The ITS-1 data analyses corroborated several current hypotheses and provided many new insights concerning the taxonomy and relationships of Arion species. For example the ITS-1 sequences supported the idea that A. intermedius belongs to the subgenus Kobeltia and hence should not be assigned to a separate subgenus (Microarion). Similarly, the data confirmed that A. urbiae and A. anguloi should not be considered as distinct species. On the other hand, the analyses also provided an illustration of how different alignment procedures (= homology determination) may produce very different, but significant tree topologies, leading to opposite conclusions!

An important aspect of this kind of DNA work was also the possibility to include preserved museum specimens in the analyses. For example, we managed to extract DNA from an Azorean 'A. lusitanicus'-like slug collected in 1970 and preserved in 65% ethanol that was purchased in a local drugstore. For two A. distinctus specimens we extracted DNA from frozen albumen gland homogenates that were used for electrophoretic analyses, now more than 15 years ago (see Backeljau 1985, 1989).

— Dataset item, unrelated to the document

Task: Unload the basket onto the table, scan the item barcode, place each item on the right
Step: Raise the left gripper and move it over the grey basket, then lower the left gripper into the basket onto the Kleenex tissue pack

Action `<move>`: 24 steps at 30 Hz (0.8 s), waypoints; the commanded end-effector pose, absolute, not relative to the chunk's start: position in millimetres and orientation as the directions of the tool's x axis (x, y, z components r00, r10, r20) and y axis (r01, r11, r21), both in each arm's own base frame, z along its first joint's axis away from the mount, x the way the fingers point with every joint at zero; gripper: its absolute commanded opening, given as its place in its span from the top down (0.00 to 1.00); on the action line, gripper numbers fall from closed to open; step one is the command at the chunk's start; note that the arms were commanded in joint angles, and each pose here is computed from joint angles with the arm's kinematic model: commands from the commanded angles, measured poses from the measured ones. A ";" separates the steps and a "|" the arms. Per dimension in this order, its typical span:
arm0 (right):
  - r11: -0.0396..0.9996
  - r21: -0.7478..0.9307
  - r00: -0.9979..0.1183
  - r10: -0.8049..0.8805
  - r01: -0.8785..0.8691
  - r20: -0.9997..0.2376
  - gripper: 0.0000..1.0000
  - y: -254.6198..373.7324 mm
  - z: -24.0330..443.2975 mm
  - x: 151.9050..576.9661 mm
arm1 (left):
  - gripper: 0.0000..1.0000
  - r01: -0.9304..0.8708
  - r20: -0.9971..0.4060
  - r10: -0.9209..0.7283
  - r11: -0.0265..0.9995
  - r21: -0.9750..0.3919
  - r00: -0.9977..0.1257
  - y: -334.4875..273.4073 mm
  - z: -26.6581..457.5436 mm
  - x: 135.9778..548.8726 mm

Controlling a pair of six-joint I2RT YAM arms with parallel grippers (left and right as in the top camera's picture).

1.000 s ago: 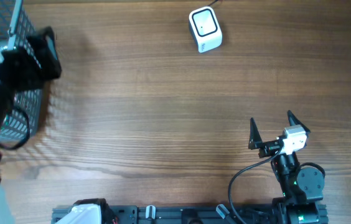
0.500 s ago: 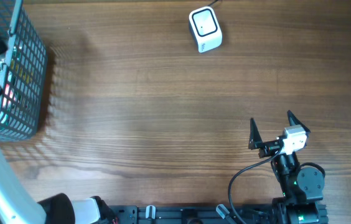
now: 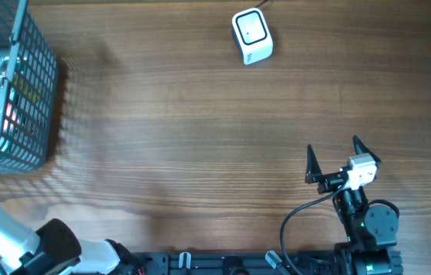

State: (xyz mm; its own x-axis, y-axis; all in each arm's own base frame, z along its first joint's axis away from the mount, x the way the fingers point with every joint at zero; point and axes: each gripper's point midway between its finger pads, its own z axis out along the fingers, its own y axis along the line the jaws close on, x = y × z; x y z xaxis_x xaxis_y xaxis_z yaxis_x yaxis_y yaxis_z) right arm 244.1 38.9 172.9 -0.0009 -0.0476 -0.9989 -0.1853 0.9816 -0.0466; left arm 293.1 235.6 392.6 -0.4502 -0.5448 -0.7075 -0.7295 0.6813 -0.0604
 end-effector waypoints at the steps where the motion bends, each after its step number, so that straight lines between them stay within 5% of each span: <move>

The first results of the DNA sequence analysis here presented will be published in the near future and currently we are extending our work to other genera such as Geomalacus and Ariolimax.

References:

1. Backeljau, T. 1985. A preliminary account of species specific protein patterns in albumen gland extracts of Arion hortensis s.l. (Pulmonata, Arionidae). Basteria, 49: 11-17.

2. Backeljau, T. 1989. Electrophoresis of albumen gland proteins as a tool to elucidate taxonomic problems in the genus Arion (Gastropoda, Pulmonata). - Journal of Medical and Applied Malacology, 1: 29-41.

3. Backeljau, T., Winnepenninckx, B., Jordaens, K., De Wolf, H., Breugelmans, K., Parejo, C. & Rodriguez, T. 1996. Protein electrophoresis in arionid taxonomy. British Crop Protection Council Symposium Proceedings, 66: 21-28.